Le jonglage à trois balles n'est pas inné. Le développement durable non plus. Tous deux s'apprennent.

Ces apprentissages s'appuient sur une démarche de progrès. Les progrès viennent de la transformation des erreurs (passées) en une réalité différente (présente et à venir), plus adéquate. Les lignes temporelles sont orientées vers le futur. Elles doivent dépasser le court terme pour générer des résultats tangibles, et se situer dans un moyen et long terme. Ces deux démarches sont donc itératives: essai, erreur, analyse, action corrective, etc...

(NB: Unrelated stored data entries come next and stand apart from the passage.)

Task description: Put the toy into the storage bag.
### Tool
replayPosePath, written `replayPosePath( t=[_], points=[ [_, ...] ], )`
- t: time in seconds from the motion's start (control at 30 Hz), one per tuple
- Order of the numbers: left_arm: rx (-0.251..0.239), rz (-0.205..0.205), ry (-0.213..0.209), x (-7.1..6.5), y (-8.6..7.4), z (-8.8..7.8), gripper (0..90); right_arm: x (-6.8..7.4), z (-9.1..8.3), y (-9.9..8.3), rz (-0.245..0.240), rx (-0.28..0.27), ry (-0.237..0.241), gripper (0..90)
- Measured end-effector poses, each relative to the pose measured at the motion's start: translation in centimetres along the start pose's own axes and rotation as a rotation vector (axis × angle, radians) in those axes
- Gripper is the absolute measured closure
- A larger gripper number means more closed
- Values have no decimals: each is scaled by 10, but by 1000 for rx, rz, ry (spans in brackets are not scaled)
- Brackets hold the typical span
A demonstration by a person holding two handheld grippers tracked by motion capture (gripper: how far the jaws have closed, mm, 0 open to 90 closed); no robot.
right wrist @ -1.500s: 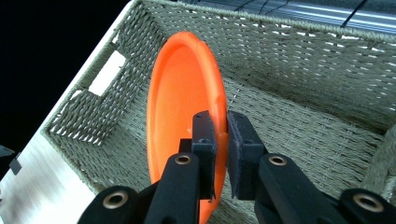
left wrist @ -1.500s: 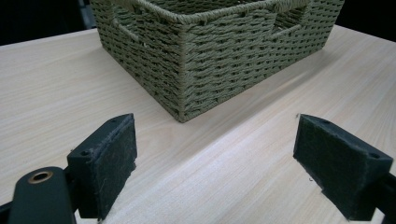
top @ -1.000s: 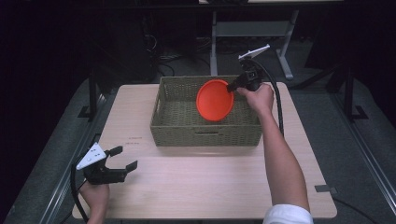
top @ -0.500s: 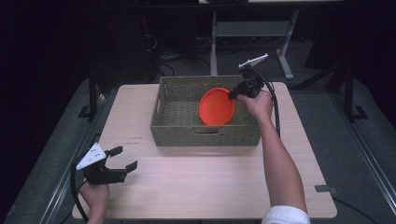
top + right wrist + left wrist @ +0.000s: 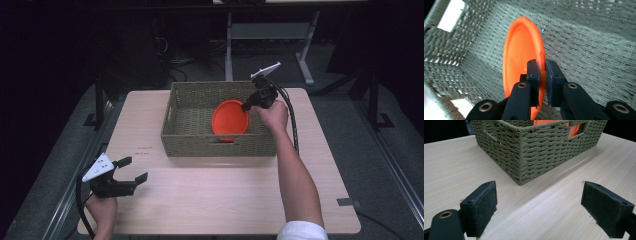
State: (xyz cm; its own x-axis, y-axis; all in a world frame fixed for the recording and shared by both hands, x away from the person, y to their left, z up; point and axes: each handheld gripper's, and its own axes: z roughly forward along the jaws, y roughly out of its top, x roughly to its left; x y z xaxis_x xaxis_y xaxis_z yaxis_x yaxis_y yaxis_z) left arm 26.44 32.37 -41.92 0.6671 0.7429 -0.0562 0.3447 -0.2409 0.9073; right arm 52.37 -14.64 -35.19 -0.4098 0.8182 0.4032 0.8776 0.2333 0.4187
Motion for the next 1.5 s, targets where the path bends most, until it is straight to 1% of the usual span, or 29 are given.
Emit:
replayPosePath(
  t=[0.03,0.13,0.17,0.2,0.27,0.3,0.4,0.53,0.6,0.63,0.67,0.73,0.8,0.9,0.93,0.97,1.0,1.03,1.07,1.17,1.23,1.27,1.3,1.33,1.37,1.43,1.5],
  points=[
    [1,1,0,0,0,0,127,-1,5,0,0,16,-19,819],
    [1,-4,1,0,0,-1,126,-3,9,-1,3,29,-24,819],
    [0,-7,0,0,0,-1,126,-5,13,-4,13,31,-26,819],
    [0,-7,0,0,0,-1,127,-5,13,-4,13,31,-26,819],
    [2,-4,-1,1,0,-1,126,-10,15,-6,35,28,-16,818],
    [3,-6,-1,1,0,-1,126,-13,16,-7,38,48,-25,816],
    [-2,-3,2,1,0,-2,126,-14,15,-7,42,48,-23,814],
    [-5,-3,1,1,0,-2,126,-13,18,-8,28,65,-63,805],
    [-2,-2,1,1,0,-2,126,-14,17,-8,36,64,-52,800],
    [-2,-2,0,0,0,-2,127,-14,17,-8,37,67,-49,792],
    [-1,-2,-1,0,0,-2,126,-14,17,-8,33,72,-62,770],
    [2,0,1,0,0,-2,127,-14,16,-8,34,74,-67,767],
    [-4,-2,2,1,0,-2,126,-15,14,-8,46,66,-55,730],
    [-6,-2,3,1,0,-3,126,-16,14,-9,53,69,-63,703],
    [-4,-1,3,1,0,-3,126,-16,13,-9,53,62,-68,686],
    [-2,1,2,0,0,-3,126,-15,13,-9,60,53,-78,684],
    [-2,1,2,0,0,-3,127,-15,13,-9,60,53,-78,684],
    [0,1,2,0,0,-3,127,-15,9,-9,64,29,-68,668],
    [1,1,2,0,0,-3,127,-15,7,-9,69,22,-63,664],
    [-3,-3,2,0,0,-3,127,-13,4,-10,58,5,-34,622],
    [-2,0,3,0,0,-3,126,-11,1,-10,46,-1,-30,590],
    [2,1,2,0,-1,-3,126,-11,-1,-10,41,-5,-18,569],
    [2,1,2,0,-1,-3,127,-11,-1,-10,41,-5,-18,569],
    [4,-4,1,0,-1,-3,127,-10,-3,-10,36,-13,-9,568],
    [3,0,2,0,-1,-3,126,-10,-5,-10,27,-28,2,561],
    [1,-1,2,-1,0,-4,126,-9,-7,-10,15,-33,29,521],
    [6,-4,1,-1,-1,-3,127,-6,-9,-11,13,-41,48,495]
  ],
)
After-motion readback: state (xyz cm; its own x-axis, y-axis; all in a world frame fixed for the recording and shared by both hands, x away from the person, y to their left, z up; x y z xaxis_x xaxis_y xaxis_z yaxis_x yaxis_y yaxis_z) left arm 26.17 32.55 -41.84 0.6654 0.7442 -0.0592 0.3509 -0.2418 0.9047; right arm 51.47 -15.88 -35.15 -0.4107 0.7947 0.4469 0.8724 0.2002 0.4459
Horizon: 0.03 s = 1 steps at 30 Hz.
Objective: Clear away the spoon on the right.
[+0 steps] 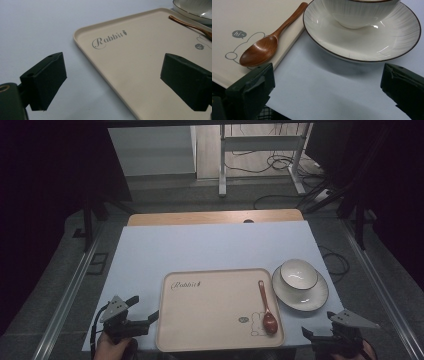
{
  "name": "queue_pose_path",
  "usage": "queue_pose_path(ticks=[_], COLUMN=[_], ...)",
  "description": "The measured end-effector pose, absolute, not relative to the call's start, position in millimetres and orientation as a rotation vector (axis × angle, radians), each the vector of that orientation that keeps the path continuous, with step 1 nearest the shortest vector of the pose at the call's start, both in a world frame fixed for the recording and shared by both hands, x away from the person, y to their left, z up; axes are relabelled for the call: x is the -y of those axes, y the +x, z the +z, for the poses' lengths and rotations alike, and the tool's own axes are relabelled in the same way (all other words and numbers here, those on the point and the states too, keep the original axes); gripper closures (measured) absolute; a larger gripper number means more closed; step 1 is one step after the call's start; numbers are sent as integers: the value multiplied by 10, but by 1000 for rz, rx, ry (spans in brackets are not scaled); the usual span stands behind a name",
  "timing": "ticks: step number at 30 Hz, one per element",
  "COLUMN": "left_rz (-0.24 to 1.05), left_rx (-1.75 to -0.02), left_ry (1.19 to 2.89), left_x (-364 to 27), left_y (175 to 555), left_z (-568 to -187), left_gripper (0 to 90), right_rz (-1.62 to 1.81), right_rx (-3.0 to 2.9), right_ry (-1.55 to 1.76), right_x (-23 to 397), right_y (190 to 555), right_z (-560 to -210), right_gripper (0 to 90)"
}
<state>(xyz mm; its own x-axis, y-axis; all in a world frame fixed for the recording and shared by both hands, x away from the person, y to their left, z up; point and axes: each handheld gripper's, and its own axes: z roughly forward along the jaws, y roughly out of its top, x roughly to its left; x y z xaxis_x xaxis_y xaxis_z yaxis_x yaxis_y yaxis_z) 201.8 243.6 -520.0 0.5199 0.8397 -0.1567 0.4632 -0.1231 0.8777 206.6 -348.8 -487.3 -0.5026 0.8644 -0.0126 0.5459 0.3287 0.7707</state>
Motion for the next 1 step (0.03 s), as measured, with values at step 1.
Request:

Les progrès du jongleur dépendent de la création d'un lien plus fort entre son intellect et son corps, entre son cerveau gauche et le droit. La coordination de ses mouvements se trouve améliorée. Les progrès de l'organisation engagée dans une démarche de développement durable suppose l'établissement d'un lien entre ses actions et ses impacts, son quotidien et sa responsabilité sociétale.

Les trois balles du jongleur font évidemment écho aux trois piliers du développement durable. L'action de jongler avec une balle est assez simple, tout comme l'est celle consistant à faire des affaires en prenant des décisions uniquement basées sur des critères économiques. Mais comme avec une seule balle, cela reste limité et assez frustrant. Ajouter une deuxième balle (sociale et sociétale) puis une troisième (écologique) est réalisable si la volonté et les actions sont là, conjuguées à un peu de méthode. Les résultats producteurs de satisfaction entretiennent la motivation.

Les trois balles sont dans une trajectoire. Chaque trajectoire est influencée par de nombreux paramètres : la force et la direction des lancers, la durée de l'accompagnement des balles, le moment où on les lâche, le positionnement du jongleur et les cibles virtuelles qu'il vise. De même, les actions de développement durable sont influencées par le leader de l'organisation, la vision, le contexte, les acteurs impliqués, les résultats visés, la communication, la qualité de la relation, la méthodologie et les retours d'expérience. Le jonglage et le développement durable sont donc des phénomènes complexes qui évoluent dans des espaces multidimensionnels.

Une autre similitude entre jonglage et développement durable est le centrage. Pour réussir à jongler, vous devez avoir une posture corporelle centrée, et garder la conscience de votre centre. Le mental est dans un état de concentration. Une démarche de développement durable suppose aussi une forme de centre qui est un état des lieux, un diagnostic qui met en lumière des écarts. La démarche va progressivement combler les écarts, en s'appuyant sur une éthique qui redéfinit les finalités de l'organisation.

Au delà du centre se matérialise un flux. Ce flux est constitué d'éléments en interaction. Des mouvements de balles et de mains, constituent des informations spatio-temporelles qui sont captées par le cerveau du jongleur. Le flux du développement durable est constitué d'interactions entre les hommes de l'entreprise et ses parties prenantes. Le flux du mouvement est animé par la continuité.

Pour que les mouvements soient continus, des lois d'équilibre interviennent. Par exemple, l'équilibre existant entre les mouvements adaptés et la posture centrée du jongleur. Ou celui qui harmonise l'action efficace de l'organisation et sa réflexion éthique.

Les figures qui s'enchaînent sont évolutives. Elles possèdent des degrés de difficulté variés. Le jongleur avisé les acquiert dans un ordre déterminé. Les actions de développement durable ont, de manière analogue, des degrés de difficulté variés, en termes de coûts, de résistances au changement, de rapidité de mise en oeuvre et de capacité à produire un résultat. Intégrer des balles supplémentaires exige une difficulté exponentielle, tout comme gagner les derniers pour cents d'une démarche pour devenir "totalement durable".

Un dernier point de correspondance se situe dans la dimension intégrative: le jonglage et le développement durable obéissent à des logiques conjonctives. Elles accordent autant d'importance au détail qu'au global, à la dimension humaine que technique, à l'application de méthodes qu'à la créativité. Les choix ne se posent plus en termes d'alternatives binaires, mais de combinaisons et d'adaptations de solutions existantes et d'innovation. Le "ou" devient "et", ce qui s'oppose se rassemble, et au lieu d'être en compétition, les hommes finissent par se tendre le main et coopérer.